(Work instructions) Nothing in the records should be changed in the copy, though the pictures must be left out.

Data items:
>>>>>

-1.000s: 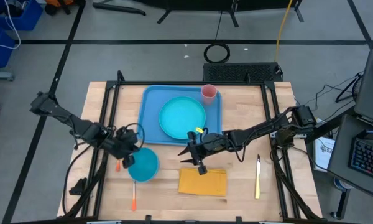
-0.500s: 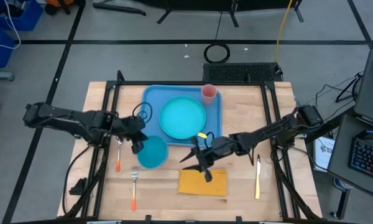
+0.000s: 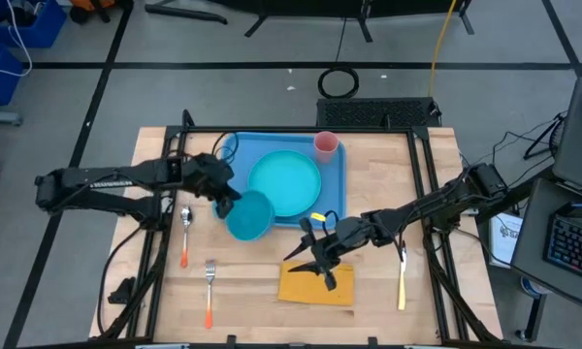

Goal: Set up tray
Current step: Put the blue bowl on the green plate

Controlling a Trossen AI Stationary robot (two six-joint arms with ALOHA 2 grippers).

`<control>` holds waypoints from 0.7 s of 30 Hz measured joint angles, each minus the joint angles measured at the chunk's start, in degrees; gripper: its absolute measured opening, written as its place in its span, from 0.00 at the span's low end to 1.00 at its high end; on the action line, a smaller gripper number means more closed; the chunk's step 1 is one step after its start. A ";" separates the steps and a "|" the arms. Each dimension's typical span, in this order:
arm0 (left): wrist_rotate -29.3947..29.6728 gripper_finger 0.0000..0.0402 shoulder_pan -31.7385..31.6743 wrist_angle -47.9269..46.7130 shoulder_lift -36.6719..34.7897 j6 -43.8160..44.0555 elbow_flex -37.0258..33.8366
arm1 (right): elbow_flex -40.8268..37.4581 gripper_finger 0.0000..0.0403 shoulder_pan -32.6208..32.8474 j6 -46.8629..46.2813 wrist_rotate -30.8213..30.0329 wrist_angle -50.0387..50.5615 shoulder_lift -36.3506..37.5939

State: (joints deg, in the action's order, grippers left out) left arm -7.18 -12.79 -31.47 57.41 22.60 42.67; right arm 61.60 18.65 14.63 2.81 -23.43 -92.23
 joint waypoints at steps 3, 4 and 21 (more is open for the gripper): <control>-0.76 0.01 -2.57 -0.92 3.85 -2.65 3.40 | 0.00 0.32 0.00 -0.04 0.00 -0.05 0.00; -0.86 0.01 -3.29 -1.98 5.37 -3.75 4.81 | 0.00 0.32 0.00 -0.07 0.00 0.03 0.00; -3.04 0.01 -15.86 -16.18 31.97 -14.61 32.88 | -0.03 0.32 0.53 -0.44 0.20 2.11 0.24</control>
State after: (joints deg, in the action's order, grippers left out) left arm -10.22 -28.65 -47.64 89.38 7.99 75.55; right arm 61.57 19.19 14.20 3.01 -21.32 -91.99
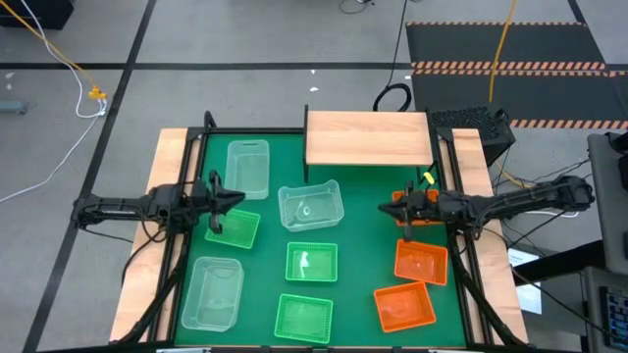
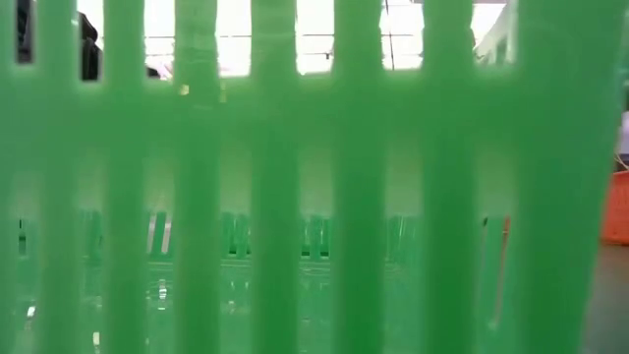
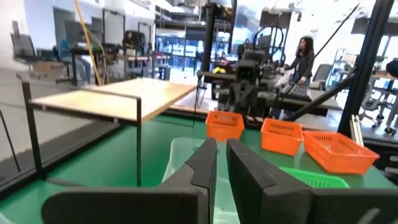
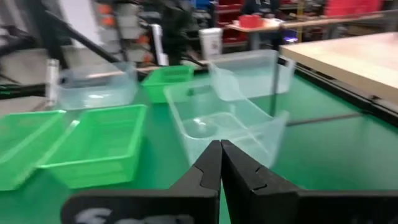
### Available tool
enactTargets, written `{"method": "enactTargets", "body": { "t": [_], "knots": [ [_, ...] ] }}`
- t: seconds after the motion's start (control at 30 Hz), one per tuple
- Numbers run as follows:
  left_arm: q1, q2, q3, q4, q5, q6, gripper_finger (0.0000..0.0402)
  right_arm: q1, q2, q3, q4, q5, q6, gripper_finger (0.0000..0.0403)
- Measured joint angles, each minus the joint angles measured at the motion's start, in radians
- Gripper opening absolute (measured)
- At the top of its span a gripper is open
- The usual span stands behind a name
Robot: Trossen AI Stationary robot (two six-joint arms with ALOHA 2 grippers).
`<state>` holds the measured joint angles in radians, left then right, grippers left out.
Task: Stack baskets on shelf by color
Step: Put the top orange bin on the shelf
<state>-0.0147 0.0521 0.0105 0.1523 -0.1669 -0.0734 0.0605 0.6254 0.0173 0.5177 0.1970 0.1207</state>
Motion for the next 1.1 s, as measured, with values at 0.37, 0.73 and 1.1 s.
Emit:
{"method": "enactTargets", "body": {
  "t": [0.37, 0.73, 1.1],
  "knots": [
    [0.000, 0.005, 0.000, 0.025, -0.043, -0.064, 0.0042, -0.054, 0.012, 0.196, -0.290, 0.116, -0.064, 0.0098],
    [-0.002, 0.184, 0.000, 0.295, -0.104, -0.090, 0.0042, 0.006, 0.057, 0.552, -1.007, -0.094, 0.212, 0.0161],
    [-0.032, 0.568, 0.289, 0.333, -0.148, 0.016, 0.0042, 0.071, 0.347, 0.845, -1.318, -0.094, 0.258, 0.0156]
  ]
}}
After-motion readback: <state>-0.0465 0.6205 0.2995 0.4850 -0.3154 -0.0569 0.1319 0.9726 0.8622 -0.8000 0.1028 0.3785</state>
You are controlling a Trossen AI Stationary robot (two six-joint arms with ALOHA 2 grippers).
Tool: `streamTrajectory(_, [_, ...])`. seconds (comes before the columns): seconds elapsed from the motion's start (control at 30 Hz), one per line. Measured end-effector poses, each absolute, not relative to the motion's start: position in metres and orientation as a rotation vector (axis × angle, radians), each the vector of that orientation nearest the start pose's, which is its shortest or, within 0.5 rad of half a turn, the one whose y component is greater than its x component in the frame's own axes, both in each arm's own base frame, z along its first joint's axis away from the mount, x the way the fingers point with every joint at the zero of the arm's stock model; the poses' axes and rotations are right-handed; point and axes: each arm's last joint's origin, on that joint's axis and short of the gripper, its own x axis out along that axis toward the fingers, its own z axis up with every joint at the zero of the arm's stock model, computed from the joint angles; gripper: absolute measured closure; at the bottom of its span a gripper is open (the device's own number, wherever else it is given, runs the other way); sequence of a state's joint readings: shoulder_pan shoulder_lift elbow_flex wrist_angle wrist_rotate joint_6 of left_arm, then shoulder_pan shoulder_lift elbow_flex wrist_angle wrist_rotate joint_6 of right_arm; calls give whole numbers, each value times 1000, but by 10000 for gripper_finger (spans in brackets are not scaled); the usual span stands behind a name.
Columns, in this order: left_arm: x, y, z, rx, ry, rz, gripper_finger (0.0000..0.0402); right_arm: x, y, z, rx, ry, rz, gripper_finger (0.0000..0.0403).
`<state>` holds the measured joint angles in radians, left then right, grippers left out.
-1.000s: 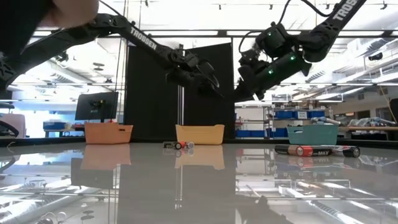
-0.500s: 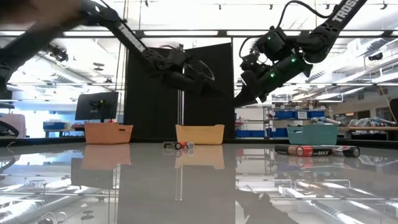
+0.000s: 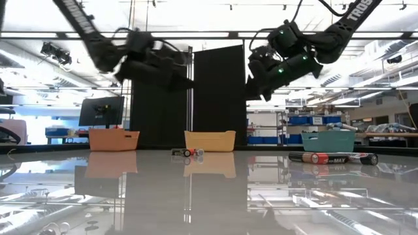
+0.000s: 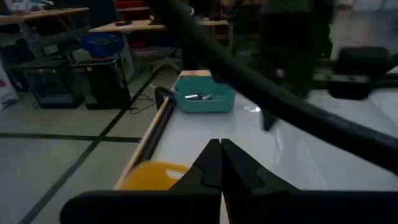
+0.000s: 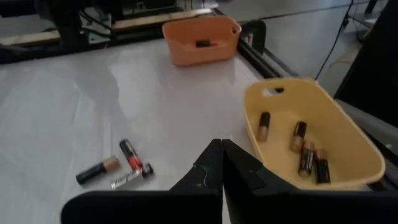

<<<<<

(Answer space)
-1.000s: 
-0.500s: 
+0.000s: 

Goal: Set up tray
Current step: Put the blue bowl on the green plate

Controlling a Trossen AI Stationary robot (two six-joint arms with ALOHA 2 grippers).

`<control>` holds waypoints from 0.7 s of 30 Hz measured joint angles, each minus the joint angles measured at the chunk's start, in degrees; gripper: its absolute measured opening, written as its place in its span, from 0.00 at the span's low end to 1.00 at its high end; on the action line, a smaller gripper number means more closed; the chunk's step 1 is one step after its start. A ";" separates the steps and a "|" the arms. Each dimension's typical span, in this order:
arm0 (left): wrist_rotate -29.3947..29.6728 gripper_finger 0.0000..0.0402 shoulder_pan -31.7385..31.6743 wrist_angle -47.9269..46.7130 shoulder_lift -36.6719..34.7897 j6 -43.8160..44.0555 elbow_flex -37.0258..33.8366
arm1 (right): elbow_flex -40.8268..37.4581 gripper_finger 0.0000..0.0403 shoulder_pan -32.6208..32.8474 j6 -46.8629..46.2813 wrist_rotate -30.8213..30.0329 wrist_angle -50.0387..50.5615 shoulder_lift -36.3506..37.5939

State: (joints deg, in the action's order, grippers left out) left arm -7.18 -12.79 -31.47 57.41 22.60 42.67; right arm 61.60 18.65 14.63 2.81 -23.43 -92.23
 joint waypoints at steps 3, 4 and 21 (more is open for the gripper): <control>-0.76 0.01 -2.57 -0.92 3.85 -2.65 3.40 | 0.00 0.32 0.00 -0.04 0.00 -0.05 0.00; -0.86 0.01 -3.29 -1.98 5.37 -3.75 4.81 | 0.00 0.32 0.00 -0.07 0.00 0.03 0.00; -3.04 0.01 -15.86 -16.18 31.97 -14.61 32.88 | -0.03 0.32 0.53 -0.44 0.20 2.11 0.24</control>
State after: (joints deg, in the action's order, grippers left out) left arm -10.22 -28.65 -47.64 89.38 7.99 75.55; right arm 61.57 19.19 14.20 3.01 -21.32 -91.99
### Available tool
enactTargets, written `{"method": "enactTargets", "body": { "t": [_], "knots": [ [_, ...] ] }}`
- t: seconds after the motion's start (control at 30 Hz), one per tuple
- Numbers run as follows:
  left_arm: q1, q2, q3, q4, q5, q6, gripper_finger (0.0000..0.0402)
  right_arm: q1, q2, q3, q4, q5, q6, gripper_finger (0.0000..0.0403)
- Measured joint angles, each minus the joint angles measured at the motion's start, in radians
- Gripper opening absolute (measured)
- At the top of its span a gripper is open
- The usual span stands behind a name
Robot: Trossen AI Stationary robot (two six-joint arms with ALOHA 2 grippers).
`<state>` holds the measured joint angles in radians, left then right, grippers left out.
Task: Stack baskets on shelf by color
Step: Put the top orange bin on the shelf
<state>-0.0147 0.0521 0.0105 0.1523 -0.1669 -0.0734 0.0605 0.6254 0.0173 0.5177 0.1970 0.1207</state>
Motion for the next 1.1 s, as measured, with values at 0.37, 0.73 and 1.1 s.
Emit:
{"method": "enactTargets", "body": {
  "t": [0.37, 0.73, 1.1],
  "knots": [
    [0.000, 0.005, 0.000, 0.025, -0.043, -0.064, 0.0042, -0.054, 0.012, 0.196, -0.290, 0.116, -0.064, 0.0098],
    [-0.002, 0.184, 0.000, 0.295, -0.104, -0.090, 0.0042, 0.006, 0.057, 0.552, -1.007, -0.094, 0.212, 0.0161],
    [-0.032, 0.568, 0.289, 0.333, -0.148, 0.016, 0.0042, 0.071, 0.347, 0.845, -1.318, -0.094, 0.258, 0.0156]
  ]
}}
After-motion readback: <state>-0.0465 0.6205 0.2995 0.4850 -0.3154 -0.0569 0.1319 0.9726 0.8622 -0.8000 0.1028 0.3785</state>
You are controlling a Trossen AI Stationary robot (two six-joint arms with ALOHA 2 grippers).
Tool: `streamTrajectory(_, [_, ...])`. seconds (comes before the columns): seconds elapsed from the motion's start (control at 30 Hz), one per line. Measured end-effector poses, each absolute, not relative to the motion's start: position in metres and orientation as a rotation vector (axis × angle, radians), each the vector of that orientation nearest the start pose's, which is its shortest or, within 0.5 rad of half a turn, the one whose y component is greater than its x component in the frame's own axes, both in each arm's own base frame, z along its first joint's axis away from the mount, x the way the fingers point with every joint at the zero of the arm's stock model; the poses' axes and rotations are right-handed; point and axes: each arm's last joint's origin, on that joint's axis and short of the gripper, its own x axis out along that axis toward the fingers, its own z axis up with every joint at the zero of the arm's stock model, computed from the joint angles; gripper: absolute measured closure; at the bottom of its span a gripper is open (the device's own number, wherever else it is given, runs the other way); sequence of a state's joint readings: shoulder_pan shoulder_lift elbow_flex wrist_angle wrist_rotate joint_6 of left_arm, then shoulder_pan shoulder_lift elbow_flex wrist_angle wrist_rotate joint_6 of right_arm; calls give whole numbers, each value times 1000, but by 10000 for gripper_finger (spans in brackets are not scaled); the usual span stands behind a name.
Columns, in this order: left_arm: x, y, z, rx, ry, rz, gripper_finger (0.0000..0.0402); right_arm: x, y, z, rx, ry, rz, gripper_finger (0.0000..0.0403).
`<state>` holds the measured joint angles in radians, left then right, grippers left out.
-1.000s: 
-0.500s: 
+0.000s: 
+0.000s: 
+0.000s: 

The exercise requires no further output.